Dynamics in low temperature glasses: Theory and experiments on optical dephasing, spectral diffusion, and hydrogen tunneling

Abstract

Temperature dependent photon echo (PE) and nonphotochemical hole burning (NPHB) measurements are reported on resorufin in three organic glasses: ethanol (1.5–11 K), glycerol (1.1–25 K), and d-ethanol (1.5–11 K). In all cases, the NPHB results are broadened considerably from the PE results at low temperatures, but the two measurements coalesce at high temperatures. The temperature dependences are found to deviate from the power law dependence expected for two-level system dephasing, and the deviation is attributed to dephasing by a pseudolocal mode. The appropriate correlation functions for PE and hole burning experiments are shown to be different from each other.

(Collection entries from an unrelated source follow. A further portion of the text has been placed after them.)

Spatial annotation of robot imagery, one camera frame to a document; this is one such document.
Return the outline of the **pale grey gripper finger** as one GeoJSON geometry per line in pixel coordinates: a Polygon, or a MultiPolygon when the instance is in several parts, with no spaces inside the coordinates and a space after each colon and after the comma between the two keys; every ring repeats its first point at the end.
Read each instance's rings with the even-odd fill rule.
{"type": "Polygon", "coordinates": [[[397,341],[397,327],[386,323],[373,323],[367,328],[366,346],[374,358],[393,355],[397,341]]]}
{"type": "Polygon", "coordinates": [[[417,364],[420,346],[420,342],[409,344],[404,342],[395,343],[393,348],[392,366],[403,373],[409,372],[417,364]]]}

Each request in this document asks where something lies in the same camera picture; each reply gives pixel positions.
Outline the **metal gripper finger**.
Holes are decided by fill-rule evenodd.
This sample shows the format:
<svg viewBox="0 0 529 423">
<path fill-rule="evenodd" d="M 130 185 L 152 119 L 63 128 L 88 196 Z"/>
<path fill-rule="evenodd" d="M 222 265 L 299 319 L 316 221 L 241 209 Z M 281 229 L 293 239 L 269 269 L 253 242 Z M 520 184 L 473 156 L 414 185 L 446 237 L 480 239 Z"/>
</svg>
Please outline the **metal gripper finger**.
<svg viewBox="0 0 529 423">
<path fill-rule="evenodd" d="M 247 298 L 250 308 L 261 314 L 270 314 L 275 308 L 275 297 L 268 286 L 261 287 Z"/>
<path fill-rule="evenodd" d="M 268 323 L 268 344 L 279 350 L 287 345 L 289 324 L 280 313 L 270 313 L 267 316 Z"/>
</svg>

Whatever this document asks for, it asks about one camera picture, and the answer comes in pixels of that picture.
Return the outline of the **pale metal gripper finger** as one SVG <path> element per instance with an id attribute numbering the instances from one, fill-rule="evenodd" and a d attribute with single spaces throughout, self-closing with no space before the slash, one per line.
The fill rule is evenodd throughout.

They also differ from the correlation function for the optical absorption (OA) experiment, which has been the basis for most calculations of optical dephasing in glasses. The broadening of hole widths beyond the PE result is shown to be a measure of the slow spectral diffusion processes in the glass. Other types of dephasing measurement are also analyzed and each measurement is shown to be sensitive to spectral diffusion to a different degree. By making standard assumptions about glass dynamics, the main experimental results can be accounted for. A long range chromophore–glass interaction and a 1/R distribution of relaxation rates R at short times are indicated.